Membawa pada pola yang ia gambar. Meletakkan sosok itu pada tengah bintang. Sesuai dengan setiap sudut bintang. Kepala, kedua tangan, dan kedua kaki. Lantas ia berjongkok tepat diatas kepala sosok itu.

Belati kecilnya ia genggam dengan kedua tangan seolah berdoa. Namun ujung benda itu mengarah kebawah.

Bibir tipisnya bergumam. Melantunkan sesuatu nada. Maniknya terpejam erat. Perlahan cahaya oranye ke merahan muncul. Mengikuti pola dibawah kakinya.

Gambar itu bersinar. Perlahan maniknya pun terbuka. Bola matanya menjadi hitam. Tatapannya pun kosong. Lalu tangannya bergerak cepat mengayun kebawah.

"Ahrgg.."

**

Sesak dan berat. Netra yang terpejam perlahan terbuka. Namun detik berikutnya ia mematung.

"Shutt.."

Sosok berwajah pucat tepat didepan wajahnya. Tangan dingin itu membekap mulutnya lembut. Manik gelapnya menatap dalam dan kosong.
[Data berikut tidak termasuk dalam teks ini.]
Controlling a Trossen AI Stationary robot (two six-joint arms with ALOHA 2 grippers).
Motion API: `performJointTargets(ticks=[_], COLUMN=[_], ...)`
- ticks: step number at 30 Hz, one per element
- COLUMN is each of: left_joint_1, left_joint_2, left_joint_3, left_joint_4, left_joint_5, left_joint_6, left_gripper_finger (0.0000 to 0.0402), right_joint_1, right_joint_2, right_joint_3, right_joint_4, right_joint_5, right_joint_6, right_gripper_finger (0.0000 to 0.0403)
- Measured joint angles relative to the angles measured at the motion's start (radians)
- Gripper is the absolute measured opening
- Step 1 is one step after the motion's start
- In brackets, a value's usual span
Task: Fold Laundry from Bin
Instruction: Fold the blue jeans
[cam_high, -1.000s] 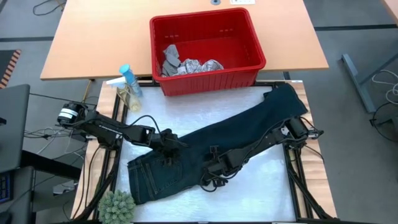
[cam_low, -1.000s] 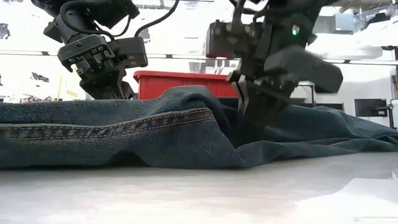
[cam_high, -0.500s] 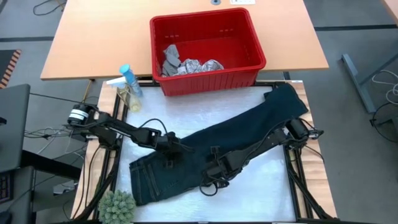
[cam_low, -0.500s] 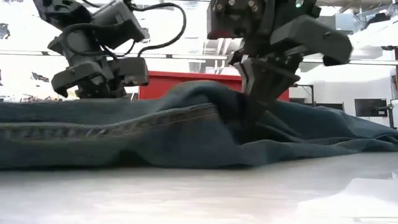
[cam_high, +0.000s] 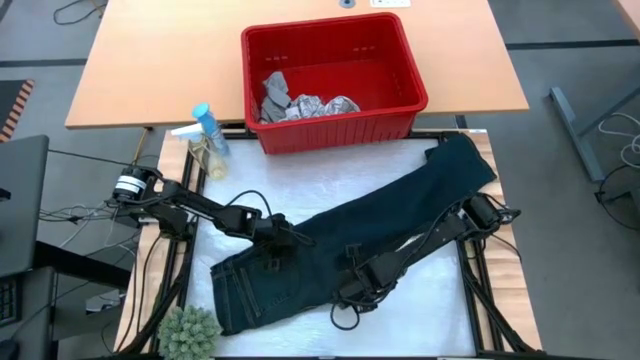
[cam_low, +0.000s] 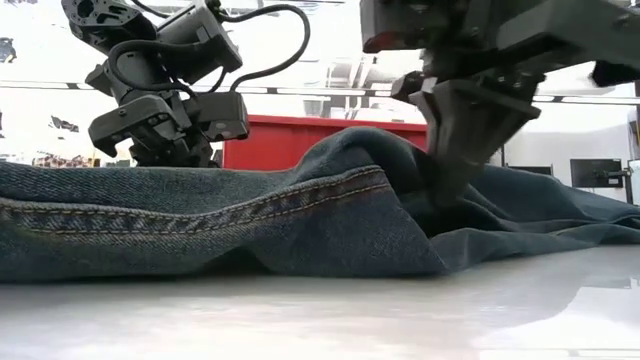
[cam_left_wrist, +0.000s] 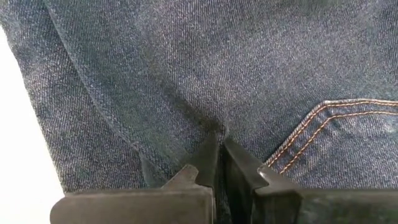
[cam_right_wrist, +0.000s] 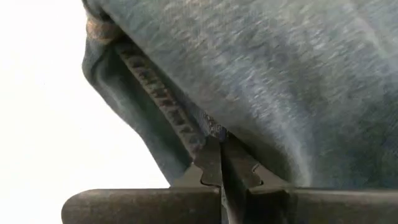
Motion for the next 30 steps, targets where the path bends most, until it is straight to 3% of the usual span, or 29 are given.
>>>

Perlahan tangan lain menyentuh pipinya.

Lalu sebuah usapan dari kening turun. Memintanya untuk terpejam. Seolah mantra, ia terpejam dan kembali lelap.

.
.
.

"Kamu ngapain disini?"

"Aku mau temani Kakak."

"Tapi kakak sudah ada teman, itu dia."

"Tapi aku enggak punya teman."

"..."

"Kakak? Apa boleh aku jadi teman Kakak?"

"Kakak mau ikut aku? Aku punya mainan banyak. Di sana tempatnya juga bagus."

"Tapi Kakak enggak bisa tinggalin teman Kakak sendiri."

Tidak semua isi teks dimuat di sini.